Питера трясло, ему страшно хотелось убежать, но бессилие кошмара приковало его к месту. Очень медленно мужчина спустился вниз по откосу. Когда он проходил по освещенной солнцем части склона, стало заметно, что лицо его было мокро так, что блестело, а в его лохматых бровях застряли капли струившегося по лбу пота.

Женщина спокойно ждала. Одной рукой она упиралась в бок и, казалось, была теперь не так испугана.

— Ну, — произнесла она, выговаривая ему, — здорово же ты разошелся, а?

Мужчина, все с тем же выражением лица, продолжал идти, и его руки все повторяли то движение. И тут, когда он почти подошел к ней, она кинулась к нему, обхватила его руками и прижалась губами к его губам. Его руки с далеко оттопыренными большими пальцами поднялись и замкнулись вокруг ее шеи.

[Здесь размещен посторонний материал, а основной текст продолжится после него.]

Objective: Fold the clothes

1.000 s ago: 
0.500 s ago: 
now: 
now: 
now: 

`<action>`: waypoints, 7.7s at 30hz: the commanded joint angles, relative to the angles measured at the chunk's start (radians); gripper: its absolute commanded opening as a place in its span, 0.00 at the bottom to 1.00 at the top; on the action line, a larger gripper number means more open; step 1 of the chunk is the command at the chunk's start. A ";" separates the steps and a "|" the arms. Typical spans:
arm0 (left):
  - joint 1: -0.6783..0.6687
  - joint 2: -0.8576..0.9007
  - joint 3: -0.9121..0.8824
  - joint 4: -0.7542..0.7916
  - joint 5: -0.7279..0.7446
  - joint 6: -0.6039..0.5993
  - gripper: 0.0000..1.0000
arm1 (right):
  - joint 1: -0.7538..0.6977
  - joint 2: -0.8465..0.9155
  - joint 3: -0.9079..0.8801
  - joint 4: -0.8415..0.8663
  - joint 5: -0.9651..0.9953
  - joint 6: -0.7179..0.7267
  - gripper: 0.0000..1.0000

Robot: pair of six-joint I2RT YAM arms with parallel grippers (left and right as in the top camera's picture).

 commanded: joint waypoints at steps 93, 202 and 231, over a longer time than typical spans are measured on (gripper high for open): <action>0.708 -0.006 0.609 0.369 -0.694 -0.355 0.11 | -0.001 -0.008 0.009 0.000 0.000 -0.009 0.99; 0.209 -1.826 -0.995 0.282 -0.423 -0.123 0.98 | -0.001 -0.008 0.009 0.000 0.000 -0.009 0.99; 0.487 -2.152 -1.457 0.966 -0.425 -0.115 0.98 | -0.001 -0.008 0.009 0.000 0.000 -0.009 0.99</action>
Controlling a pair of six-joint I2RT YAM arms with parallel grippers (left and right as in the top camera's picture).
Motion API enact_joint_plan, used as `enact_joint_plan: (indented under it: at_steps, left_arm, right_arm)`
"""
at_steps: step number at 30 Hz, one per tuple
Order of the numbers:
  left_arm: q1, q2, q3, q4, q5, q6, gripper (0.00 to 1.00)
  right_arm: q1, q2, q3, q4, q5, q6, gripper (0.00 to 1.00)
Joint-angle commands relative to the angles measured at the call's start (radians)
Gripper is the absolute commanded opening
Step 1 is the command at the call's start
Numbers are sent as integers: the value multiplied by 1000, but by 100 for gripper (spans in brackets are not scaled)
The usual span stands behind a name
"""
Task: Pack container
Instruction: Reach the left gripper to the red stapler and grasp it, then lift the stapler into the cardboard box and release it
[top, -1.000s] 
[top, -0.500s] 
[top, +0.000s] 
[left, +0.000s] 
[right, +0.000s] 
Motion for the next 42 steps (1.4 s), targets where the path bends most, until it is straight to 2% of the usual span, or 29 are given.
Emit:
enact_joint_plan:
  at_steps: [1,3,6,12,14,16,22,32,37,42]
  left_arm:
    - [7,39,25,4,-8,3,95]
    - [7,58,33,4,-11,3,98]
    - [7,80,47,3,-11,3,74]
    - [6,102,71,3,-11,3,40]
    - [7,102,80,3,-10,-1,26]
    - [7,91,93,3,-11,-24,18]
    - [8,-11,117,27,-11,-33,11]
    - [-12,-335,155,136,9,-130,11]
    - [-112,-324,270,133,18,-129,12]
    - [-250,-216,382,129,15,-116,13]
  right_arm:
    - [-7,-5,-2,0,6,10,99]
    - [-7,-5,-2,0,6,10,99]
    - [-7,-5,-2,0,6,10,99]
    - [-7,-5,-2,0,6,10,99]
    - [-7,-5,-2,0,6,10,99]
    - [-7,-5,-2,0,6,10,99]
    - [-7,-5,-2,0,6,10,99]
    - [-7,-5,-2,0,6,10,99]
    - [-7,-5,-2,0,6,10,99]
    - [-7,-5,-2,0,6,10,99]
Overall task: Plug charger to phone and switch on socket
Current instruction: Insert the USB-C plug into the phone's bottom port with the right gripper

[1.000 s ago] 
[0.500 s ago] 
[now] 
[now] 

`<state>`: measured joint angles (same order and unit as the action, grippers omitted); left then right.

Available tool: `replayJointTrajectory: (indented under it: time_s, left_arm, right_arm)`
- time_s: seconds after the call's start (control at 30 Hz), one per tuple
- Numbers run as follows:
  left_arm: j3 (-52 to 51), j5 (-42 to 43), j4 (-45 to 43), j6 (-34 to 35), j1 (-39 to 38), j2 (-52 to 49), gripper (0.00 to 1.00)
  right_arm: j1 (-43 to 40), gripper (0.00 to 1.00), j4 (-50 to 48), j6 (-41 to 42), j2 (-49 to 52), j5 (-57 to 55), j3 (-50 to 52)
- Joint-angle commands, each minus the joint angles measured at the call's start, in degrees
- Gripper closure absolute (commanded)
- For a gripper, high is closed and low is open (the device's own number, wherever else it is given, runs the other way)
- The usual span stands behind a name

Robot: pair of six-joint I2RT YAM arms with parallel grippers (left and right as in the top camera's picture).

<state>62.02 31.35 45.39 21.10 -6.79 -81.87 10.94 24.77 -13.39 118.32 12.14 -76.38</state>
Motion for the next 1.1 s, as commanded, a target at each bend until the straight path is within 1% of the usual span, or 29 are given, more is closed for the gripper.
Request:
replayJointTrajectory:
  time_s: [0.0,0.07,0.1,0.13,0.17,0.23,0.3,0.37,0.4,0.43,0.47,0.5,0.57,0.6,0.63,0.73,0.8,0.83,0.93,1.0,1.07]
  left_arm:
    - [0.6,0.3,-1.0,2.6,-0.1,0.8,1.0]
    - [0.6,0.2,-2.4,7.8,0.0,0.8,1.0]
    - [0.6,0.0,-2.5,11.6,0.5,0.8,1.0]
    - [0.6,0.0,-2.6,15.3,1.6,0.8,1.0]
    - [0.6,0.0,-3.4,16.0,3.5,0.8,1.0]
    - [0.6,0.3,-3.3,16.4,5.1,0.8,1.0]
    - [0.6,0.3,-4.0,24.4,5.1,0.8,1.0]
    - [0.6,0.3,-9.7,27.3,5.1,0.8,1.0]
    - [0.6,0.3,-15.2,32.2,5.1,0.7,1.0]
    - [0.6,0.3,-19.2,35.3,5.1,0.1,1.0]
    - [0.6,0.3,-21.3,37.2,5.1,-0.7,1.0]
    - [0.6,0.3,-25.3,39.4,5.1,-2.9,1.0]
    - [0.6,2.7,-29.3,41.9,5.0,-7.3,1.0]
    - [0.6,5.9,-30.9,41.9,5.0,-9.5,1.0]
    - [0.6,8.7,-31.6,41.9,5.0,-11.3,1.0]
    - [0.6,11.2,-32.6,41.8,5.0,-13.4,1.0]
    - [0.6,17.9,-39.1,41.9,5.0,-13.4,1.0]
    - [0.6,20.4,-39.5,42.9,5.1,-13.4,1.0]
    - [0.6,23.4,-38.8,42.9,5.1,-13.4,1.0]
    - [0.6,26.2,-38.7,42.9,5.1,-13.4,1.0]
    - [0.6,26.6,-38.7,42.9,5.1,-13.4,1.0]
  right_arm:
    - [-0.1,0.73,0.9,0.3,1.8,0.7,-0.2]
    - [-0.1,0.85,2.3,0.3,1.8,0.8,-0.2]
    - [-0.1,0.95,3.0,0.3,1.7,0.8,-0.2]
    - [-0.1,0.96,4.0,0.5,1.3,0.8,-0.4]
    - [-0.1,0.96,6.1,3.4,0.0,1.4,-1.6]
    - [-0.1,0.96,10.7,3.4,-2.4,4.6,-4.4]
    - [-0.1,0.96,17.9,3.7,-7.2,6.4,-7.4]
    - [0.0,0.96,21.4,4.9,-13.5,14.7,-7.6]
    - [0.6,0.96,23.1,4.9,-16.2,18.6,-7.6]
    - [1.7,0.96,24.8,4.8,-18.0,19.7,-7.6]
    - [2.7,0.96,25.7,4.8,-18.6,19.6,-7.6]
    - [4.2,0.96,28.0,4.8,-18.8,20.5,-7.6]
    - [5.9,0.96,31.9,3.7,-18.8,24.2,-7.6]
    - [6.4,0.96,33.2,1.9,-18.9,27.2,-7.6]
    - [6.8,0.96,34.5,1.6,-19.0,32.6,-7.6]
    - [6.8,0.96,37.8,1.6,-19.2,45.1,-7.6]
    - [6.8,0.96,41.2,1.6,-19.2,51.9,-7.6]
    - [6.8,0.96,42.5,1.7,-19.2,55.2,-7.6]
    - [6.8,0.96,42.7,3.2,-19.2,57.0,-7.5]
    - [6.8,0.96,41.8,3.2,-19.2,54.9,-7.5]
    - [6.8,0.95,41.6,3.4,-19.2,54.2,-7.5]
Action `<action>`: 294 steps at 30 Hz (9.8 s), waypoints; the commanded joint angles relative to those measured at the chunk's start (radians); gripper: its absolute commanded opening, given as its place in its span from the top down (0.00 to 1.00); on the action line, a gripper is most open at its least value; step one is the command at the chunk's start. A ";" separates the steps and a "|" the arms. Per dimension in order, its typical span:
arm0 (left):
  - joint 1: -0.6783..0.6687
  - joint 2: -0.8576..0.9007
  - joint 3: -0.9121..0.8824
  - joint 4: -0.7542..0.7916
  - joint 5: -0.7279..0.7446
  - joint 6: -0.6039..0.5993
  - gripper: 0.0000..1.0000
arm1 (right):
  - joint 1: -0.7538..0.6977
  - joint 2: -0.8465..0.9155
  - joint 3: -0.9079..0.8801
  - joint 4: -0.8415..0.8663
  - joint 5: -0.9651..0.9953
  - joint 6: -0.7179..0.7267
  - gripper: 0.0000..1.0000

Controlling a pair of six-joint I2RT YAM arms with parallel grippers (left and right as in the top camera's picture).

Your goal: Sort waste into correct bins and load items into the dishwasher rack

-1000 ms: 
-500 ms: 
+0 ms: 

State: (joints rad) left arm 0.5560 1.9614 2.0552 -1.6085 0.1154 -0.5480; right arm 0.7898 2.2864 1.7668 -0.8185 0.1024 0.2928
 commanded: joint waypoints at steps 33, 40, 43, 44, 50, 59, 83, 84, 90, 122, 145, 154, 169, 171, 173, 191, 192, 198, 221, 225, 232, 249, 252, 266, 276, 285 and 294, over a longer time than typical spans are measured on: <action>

И теперь, при виде этих тесно прижатых друг к другу фигур, к страху Питера примешался ужас перед тем, что невыразимо словами. Содрогаясь, он ждал, когда руки мужчины совершат действие, в котором они упражнялись, стиснут и сокрушат ее, как они сокрушали воздух. Они пребывали на том же месте, обхватив шею женщины, чуть не совсем скрывшись под сложенным спиралью жгутом медных волос. После одного судорожного объятия они разделились и отдыхали, тяжело дыша. Напряжение не оставляло Питера. Он следил за ними слишком внимательно, и теперь фигуры мужчины и женщины маячили у него перед глазами, то окрашенные в сплошной синий цвет, то временами — в красный. Он знал, что худшее впереди. Между этими двумя мир невозможен — возможно лишь что-то неистовое, на миг заглушенное этим объятием.